Die Sicherheit wurde ex vivo mit Druck-und Zerreißprüfungen getestet. Es zeigte sich eine hohe Haftungskraft. Die Adhäsion des Hydrogels an die Hornhaut war stark und damit sicher. Selbst nach 28 Tagen zeigte sich keine Veränderung der Dicke und der oberflächlichen Beschaffenheit des in den Hornhautdefekt eingefügten Hydrogels. Nun fehlt nur noch eine wissenschaftliche Bestätigung, dass das neue Hydrogel ungefährlich für die Hornhaut ist.2

Freies Geleit durch eine ungiftige Umgebung

In in vitro Versuchen wurde die Zytokompatibilität des bioadhäsiven Hydrogels GelCORE untersucht.
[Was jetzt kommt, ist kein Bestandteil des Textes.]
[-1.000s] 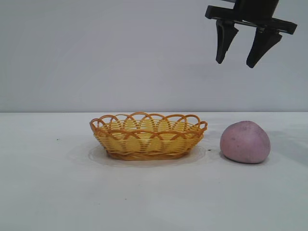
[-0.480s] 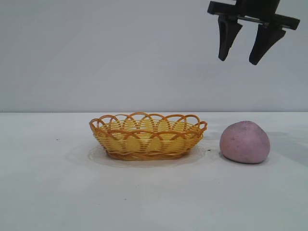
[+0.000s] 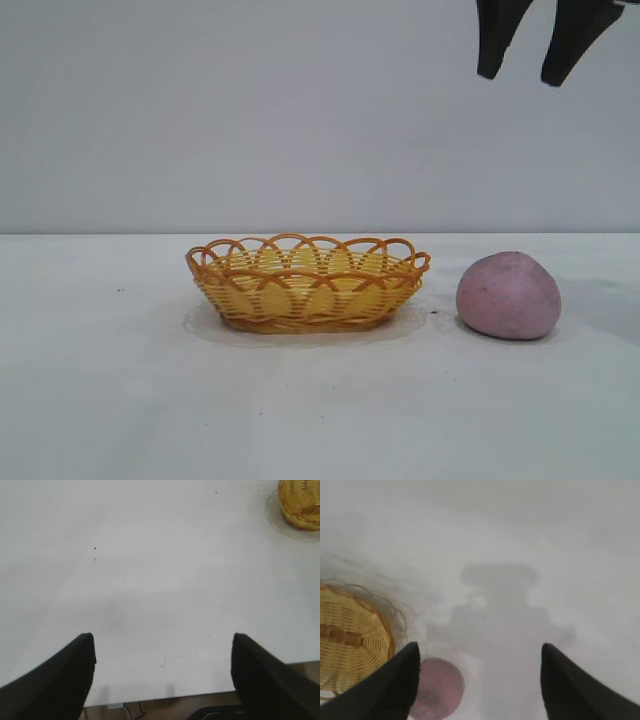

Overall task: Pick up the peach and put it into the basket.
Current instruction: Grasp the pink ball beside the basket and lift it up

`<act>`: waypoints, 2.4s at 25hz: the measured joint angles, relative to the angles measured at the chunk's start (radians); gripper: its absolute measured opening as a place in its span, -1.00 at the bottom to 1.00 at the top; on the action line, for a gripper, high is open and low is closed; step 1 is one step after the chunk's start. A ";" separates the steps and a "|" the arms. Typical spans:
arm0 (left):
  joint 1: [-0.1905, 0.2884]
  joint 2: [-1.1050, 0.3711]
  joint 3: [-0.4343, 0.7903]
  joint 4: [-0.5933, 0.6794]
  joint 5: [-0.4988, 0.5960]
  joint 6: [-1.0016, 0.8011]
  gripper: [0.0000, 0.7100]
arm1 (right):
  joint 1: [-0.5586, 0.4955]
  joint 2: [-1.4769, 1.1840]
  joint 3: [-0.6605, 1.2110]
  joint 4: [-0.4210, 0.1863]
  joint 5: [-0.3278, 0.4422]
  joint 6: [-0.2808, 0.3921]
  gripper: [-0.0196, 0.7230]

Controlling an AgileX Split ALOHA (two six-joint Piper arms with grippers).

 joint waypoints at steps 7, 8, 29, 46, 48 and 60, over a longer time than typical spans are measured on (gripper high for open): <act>0.036 -0.079 0.000 0.000 -0.002 0.005 0.40 | 0.000 -0.048 0.000 0.010 0.071 -0.001 0.20; 0.050 -0.095 0.000 0.000 -0.002 0.005 0.40 | 0.000 -0.050 0.000 0.012 0.083 -0.001 0.20; 0.089 -0.167 0.000 0.000 0.000 0.005 0.40 | 0.000 -0.076 0.040 0.109 0.161 -0.002 0.20; 0.089 -0.167 0.000 0.000 0.000 0.006 0.40 | 0.100 -0.024 0.409 0.108 -0.110 -0.002 0.07; 0.089 -0.167 0.000 0.000 0.000 0.006 0.40 | 0.100 0.011 0.409 0.102 -0.124 -0.002 0.07; 0.089 -0.167 0.000 0.000 0.000 0.007 0.40 | 0.100 0.139 0.409 0.098 -0.206 -0.002 -0.39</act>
Besonderen Wert legte die Forschungsgruppe darauf, dass GelCORE nicht zytotoxisch ist. Es sollen ja schließlich die Hornhautzellen in das Wunderpflaster einwandern und eine Regeneration auf lange Sicht hin zu ermöglichen. Was hier mit einer starken Anziehungskraft begonnen hat soll ja auch was auf Dauer sein. Die Ergebnisse der zweidimensionalen Zellkultur mit kornealen Fibroblasten und der Scratch-Test für die in-vitro-Prüfung der Zellmigration konnten Erleichterung verschaffen. GelCORE ist nicht zytotoxisch und stellt eine gute Basis für die Hornhautdegeneration dar.1

Die eiskalte Wahrheit zum Schluss

Zu guter Letzt kommt natürlich die endgültige Bestätigung durch die histopathologische Untersuchung der Kryoschnitte der Kaninchenaugen. Hier zeigte sich eine starke Adhäsion zwischen Hornhautgewebe und dem adhäsiven Hydrogel. Auch konnte die Formation eines neuen nichtentzündlichen Gewebes innerhalb des ehemaligen Defekts beobachtet werden. Chapeau!1

Nächstes Mal lernen wir einen Biomarker für die qualitative Beschaffenheit von kornealen Endothelzellen kennen. Die passende wissenschaftliche Studie hierzu wurde erst kürzlich veröffentlicht. Es bleibt spannend.

Referenzen:
1.) Sani S.E. et al. (2019). Sutureless repair of corneal injuries using naturally derived bioadhesive hydrogels. Sci Adv. 2019 Mar 20;5(3):eaav1281.